Comments (15)
Thanks @FangGet for chiming in here.
I have looked back over the paper and the code, and I don't think I have helped things as I believe there is a typo in the paper in the computation of \mu
: the < should be a > in equation (5)! The text and explanations are all correct; the idea is that the mask should be zero when we want to ignore a pixel, i.e. when the reprojection loss of the unwarped frame is lower than the loss of the warped frame. We will re-check and correct this on the next arxiv update.
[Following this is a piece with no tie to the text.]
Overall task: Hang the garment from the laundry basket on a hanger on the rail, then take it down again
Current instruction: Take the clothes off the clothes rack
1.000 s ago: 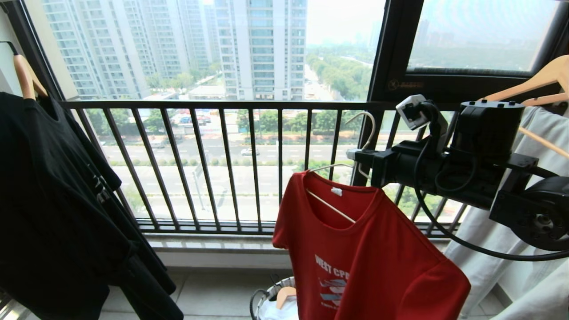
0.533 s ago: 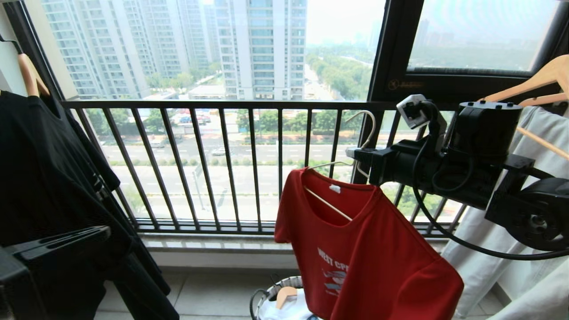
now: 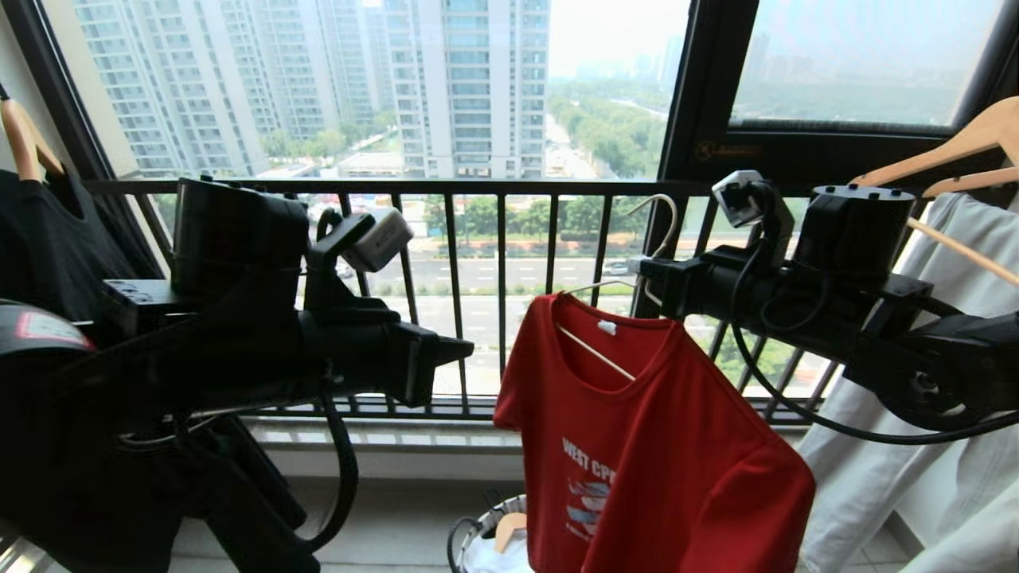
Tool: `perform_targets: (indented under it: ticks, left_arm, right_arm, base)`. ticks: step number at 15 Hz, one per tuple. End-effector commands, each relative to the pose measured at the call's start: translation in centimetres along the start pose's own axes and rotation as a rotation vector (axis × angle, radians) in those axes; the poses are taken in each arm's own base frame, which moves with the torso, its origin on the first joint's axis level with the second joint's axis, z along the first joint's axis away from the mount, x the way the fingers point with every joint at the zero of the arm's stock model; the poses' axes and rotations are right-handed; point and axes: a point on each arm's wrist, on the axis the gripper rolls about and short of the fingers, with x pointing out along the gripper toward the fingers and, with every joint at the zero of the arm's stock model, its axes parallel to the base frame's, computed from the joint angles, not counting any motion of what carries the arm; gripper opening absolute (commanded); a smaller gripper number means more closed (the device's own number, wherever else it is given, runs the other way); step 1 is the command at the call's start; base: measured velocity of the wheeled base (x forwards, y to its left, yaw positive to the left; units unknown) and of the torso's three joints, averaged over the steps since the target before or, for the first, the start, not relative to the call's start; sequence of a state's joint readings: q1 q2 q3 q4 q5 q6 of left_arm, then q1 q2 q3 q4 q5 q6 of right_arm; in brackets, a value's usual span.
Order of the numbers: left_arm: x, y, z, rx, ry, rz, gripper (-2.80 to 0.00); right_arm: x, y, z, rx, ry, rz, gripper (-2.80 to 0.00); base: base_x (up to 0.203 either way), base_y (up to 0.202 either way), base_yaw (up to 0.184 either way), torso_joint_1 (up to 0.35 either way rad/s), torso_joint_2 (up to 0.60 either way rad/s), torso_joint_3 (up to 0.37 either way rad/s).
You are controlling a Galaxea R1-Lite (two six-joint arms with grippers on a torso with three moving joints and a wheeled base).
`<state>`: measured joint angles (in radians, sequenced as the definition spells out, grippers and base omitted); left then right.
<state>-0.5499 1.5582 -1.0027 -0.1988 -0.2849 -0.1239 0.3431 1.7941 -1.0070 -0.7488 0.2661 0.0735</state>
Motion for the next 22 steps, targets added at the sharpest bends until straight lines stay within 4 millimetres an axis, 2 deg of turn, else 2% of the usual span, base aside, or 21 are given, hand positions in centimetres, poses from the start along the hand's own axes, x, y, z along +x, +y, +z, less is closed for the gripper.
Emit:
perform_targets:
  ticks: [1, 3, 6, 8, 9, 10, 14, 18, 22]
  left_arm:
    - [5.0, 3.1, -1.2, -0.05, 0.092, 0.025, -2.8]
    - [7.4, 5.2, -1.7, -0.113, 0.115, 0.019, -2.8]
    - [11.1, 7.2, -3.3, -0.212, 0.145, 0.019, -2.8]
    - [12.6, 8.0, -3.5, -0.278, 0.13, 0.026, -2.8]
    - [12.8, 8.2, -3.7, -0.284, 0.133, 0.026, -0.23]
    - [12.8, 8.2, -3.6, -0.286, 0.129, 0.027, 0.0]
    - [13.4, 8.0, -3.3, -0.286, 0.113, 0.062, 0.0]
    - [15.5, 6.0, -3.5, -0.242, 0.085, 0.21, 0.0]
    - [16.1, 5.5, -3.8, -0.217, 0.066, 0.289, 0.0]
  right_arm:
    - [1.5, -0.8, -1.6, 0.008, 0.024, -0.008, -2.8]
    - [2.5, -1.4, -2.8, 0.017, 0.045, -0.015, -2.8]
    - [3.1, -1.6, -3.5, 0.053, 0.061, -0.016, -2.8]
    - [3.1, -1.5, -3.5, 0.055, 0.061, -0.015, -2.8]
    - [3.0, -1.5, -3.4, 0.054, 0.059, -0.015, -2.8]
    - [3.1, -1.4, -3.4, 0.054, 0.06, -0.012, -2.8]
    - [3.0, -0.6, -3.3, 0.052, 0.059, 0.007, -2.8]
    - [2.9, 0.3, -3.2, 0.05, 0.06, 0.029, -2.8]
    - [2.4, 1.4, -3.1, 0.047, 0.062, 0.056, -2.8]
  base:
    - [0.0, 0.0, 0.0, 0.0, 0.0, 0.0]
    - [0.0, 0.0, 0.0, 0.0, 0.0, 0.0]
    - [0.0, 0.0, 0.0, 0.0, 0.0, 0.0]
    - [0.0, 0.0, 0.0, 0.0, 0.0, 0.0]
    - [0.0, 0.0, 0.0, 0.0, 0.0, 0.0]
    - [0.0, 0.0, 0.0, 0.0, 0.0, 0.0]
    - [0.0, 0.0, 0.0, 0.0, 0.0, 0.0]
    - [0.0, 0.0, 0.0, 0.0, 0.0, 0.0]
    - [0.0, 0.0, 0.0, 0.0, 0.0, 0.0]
Here is my explanation of why the code and the paper produce equivalent results. Notice the correction of the formula for \mu
between eqns (2) and (3):
from monodepth2.
Thank you so much for this discussion. I have learned a lot. I am closing this issue now.
from monodepth2.
Correct, but that line is only used for visualisation purposes. The actual 'application' of the mask occurs in the torch.min
line.
The line you refer to should really be something like 'idxs > len(self.opt.frame_ids) - 1` or something, to be source-frame-number agnostic. I'll look into a codefix soon.
from monodepth2.
Thanks ā me too! And thanks for leading to our discovery of the paper typo.
from monodepth2.
Thanks for your interest! You are basically right. The only thing is, that the reprojection_loss
and identity_reprojection_loss
variables are not a single channel large; in fact, they have as many channels as source frames. So in the mono-only training case, each of these variables has two channels, so combined
has four channels. The idea of taking min
over this four-channel tensor is to combine the min in the automasking with the min in the min-reproj losses into one single operation, with the hope of making it all a bit more efficient.
We compare idxs > 1
to get the mask for visualisation as a dirty/undocumented trick, which only works in the mono-case. Because identity_reprojection_loss
has two channels, where idx > 1
it indicates that one of the reprojection_loss
channels was smallest for this pixel.
Does that help explain what is happening?
from monodepth2.
@aj96 @mdfirman thanks guys for the discussion so far. It has been quite informative reading through your conversation.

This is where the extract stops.